Faster blogging through Markdown

Do you have a blog but hate writing online? If you do, you’re not alone. Let’s crack one of the secrets to producing more content in less time.

Every blogger has felt “writer’s dread” at least once. You know the feeling: an idea hits you, and seconds after that, your inner voice tells you hey, that’d be a good idea for an article in my blog.

And then you never ger around to actually publishing an article discussing your idea.

Why dread posting an article, if it’s so simple?

The reason for that is not so evident: getting from idea to published post is not simple — it’s actually cumbersome. There are several steps in between logging in to your blog and hitting the Publish button.

Now, I’m going to let you in on a little secret: if you want to produce new articles constantly, you better start streamlining your publishing process. Cut steps. Because, if you have to think twice before writing, you’ll be blogging a great deal less.

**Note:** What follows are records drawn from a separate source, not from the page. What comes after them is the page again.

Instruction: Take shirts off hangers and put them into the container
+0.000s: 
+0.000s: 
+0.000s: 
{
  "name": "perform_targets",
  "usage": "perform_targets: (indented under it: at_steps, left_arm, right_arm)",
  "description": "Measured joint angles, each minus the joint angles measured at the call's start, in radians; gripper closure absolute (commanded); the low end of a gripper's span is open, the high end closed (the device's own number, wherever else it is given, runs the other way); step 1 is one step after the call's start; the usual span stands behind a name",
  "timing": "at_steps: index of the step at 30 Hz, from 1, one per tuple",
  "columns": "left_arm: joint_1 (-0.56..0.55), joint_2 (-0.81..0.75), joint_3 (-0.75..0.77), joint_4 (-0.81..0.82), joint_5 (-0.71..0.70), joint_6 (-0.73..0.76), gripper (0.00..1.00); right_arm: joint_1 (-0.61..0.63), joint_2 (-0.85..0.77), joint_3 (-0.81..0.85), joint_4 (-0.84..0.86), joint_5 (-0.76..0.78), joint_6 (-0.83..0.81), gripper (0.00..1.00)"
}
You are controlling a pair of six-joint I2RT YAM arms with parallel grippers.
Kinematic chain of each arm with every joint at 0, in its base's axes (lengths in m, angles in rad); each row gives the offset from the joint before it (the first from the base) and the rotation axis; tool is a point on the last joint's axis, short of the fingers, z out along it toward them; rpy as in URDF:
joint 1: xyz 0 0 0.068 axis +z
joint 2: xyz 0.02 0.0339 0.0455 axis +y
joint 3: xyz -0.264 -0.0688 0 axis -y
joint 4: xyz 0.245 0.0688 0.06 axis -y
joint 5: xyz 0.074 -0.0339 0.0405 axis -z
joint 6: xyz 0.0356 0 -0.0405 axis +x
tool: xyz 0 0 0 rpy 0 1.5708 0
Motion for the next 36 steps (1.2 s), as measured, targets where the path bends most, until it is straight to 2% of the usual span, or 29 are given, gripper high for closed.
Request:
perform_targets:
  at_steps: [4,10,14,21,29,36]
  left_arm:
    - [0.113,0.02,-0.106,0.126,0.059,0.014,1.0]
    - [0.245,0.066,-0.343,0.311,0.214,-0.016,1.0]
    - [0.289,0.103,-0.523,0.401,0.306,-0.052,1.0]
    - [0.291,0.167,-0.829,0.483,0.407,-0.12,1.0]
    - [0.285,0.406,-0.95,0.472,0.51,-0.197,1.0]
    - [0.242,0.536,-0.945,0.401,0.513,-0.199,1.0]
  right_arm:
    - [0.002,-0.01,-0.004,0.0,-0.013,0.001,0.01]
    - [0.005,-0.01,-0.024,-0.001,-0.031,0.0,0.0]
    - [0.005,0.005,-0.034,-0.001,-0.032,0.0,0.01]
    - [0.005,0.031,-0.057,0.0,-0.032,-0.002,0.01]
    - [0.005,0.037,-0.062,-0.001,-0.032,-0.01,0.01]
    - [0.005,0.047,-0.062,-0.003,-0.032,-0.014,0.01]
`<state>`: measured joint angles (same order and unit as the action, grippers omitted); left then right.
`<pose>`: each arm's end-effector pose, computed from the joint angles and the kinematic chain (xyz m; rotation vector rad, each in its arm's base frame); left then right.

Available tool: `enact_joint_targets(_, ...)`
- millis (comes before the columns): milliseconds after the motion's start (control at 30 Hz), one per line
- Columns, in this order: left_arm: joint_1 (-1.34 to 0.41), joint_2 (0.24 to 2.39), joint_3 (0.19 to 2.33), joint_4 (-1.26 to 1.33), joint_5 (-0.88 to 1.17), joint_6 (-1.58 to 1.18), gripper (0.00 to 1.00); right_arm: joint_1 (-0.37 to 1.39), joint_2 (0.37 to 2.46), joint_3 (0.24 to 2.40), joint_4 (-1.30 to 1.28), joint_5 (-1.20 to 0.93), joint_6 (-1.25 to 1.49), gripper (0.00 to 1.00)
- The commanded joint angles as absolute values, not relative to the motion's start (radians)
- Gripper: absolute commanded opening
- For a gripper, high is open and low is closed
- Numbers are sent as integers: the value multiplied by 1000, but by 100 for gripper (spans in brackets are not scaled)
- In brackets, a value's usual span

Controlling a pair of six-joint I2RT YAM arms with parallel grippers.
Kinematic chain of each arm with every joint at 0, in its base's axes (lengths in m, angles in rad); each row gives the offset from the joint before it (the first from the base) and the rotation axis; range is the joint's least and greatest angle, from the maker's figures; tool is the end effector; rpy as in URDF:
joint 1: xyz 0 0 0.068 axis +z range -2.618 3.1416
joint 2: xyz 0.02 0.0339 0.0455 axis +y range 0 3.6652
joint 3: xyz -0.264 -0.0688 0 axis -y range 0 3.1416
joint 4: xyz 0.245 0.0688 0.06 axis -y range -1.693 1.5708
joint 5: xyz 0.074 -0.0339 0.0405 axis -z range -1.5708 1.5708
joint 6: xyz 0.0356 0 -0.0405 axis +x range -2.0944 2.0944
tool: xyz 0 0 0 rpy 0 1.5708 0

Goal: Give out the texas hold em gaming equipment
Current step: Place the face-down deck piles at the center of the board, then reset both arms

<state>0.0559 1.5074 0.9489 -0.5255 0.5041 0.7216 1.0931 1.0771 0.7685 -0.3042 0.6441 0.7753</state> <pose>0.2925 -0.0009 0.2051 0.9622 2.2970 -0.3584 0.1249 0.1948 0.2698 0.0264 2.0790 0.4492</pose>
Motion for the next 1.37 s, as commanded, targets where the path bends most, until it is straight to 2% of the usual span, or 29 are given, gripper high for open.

Now, I’m going to talk about a discovery I made that truly slashed the time I spent writing.

Formatting your post kills your productivity

Good articles have formatting cues. Anything that structures your text can be a cue: a strategic set of words in italics, headlines and subheadings, bullet and numbered lists are all good examples. Without them, your article is a big blob of words, and your readers will have a hard time actually making sense of your wonderful article — or, most likely, they’ll head to another Web page, or the fridge (hey, that’s not unheard of!).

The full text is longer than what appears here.